Nortel employees ask judge to order severance, pension payments

Former employees and current pensioners of Nortel Networks asked a Canadian judge to order the bankrupt equipment maker to pay them severance and pension supplements.

After it filed for bankruptcy protection in mid-January, Nortel stopped making some pension payments and refused to make severance payments to employees, claiming that it didn't have to under bankruptcy guidelines.

The employees and pensioners claims that Nortel is violating Canadian labor laws by refusing to pay them, according to filings posted on the website of Ernst & Young, the court-appointed accounting firm supervising Nortel's bankruptcy proceedings. A hearing on the matter is set for April 20.

Meanwhile, the fate of the company itself is up in the air.
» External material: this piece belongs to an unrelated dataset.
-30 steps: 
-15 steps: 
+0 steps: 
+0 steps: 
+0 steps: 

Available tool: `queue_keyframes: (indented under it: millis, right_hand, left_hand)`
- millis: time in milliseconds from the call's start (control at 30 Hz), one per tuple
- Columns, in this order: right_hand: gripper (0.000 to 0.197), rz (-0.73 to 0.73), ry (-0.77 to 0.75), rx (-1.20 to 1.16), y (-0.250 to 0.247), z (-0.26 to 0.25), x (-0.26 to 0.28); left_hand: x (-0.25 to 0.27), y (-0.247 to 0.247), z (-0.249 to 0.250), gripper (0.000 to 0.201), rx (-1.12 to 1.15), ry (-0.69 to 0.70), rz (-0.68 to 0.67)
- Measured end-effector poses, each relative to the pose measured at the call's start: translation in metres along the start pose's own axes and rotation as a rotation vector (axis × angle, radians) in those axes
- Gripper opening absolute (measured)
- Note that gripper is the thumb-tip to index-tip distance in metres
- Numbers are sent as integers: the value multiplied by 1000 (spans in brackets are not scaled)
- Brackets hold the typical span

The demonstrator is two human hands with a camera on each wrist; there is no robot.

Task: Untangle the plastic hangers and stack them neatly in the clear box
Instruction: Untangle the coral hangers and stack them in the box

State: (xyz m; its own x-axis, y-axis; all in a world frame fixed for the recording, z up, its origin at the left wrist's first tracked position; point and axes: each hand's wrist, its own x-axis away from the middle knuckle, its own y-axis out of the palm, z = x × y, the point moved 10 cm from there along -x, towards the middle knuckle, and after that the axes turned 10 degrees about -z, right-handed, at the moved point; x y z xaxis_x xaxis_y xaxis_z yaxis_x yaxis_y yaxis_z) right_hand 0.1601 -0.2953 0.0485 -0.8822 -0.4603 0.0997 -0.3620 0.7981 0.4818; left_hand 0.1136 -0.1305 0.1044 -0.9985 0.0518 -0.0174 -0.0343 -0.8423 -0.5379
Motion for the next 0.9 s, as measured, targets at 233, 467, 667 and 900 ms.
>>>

According to a report last week in the Wall Street Journal, Nokia Siemens Networks offered to buy large chunks of Nortel Networks' businesses, including most of its carrier networks unit and its unit focused on LTE. Additionally, an auction last week of Nortel's enterprise telecom business attracted bids from Avaya and Siemens Enterprise Communications.

A Nortel spokesman did not comment on the specific deals being discussed, but did tell the Journal that "planning is underway and we are pursuing opportunities that we believe will provide maximum benefit to our key stakeholders, including our creditors, customers and employees."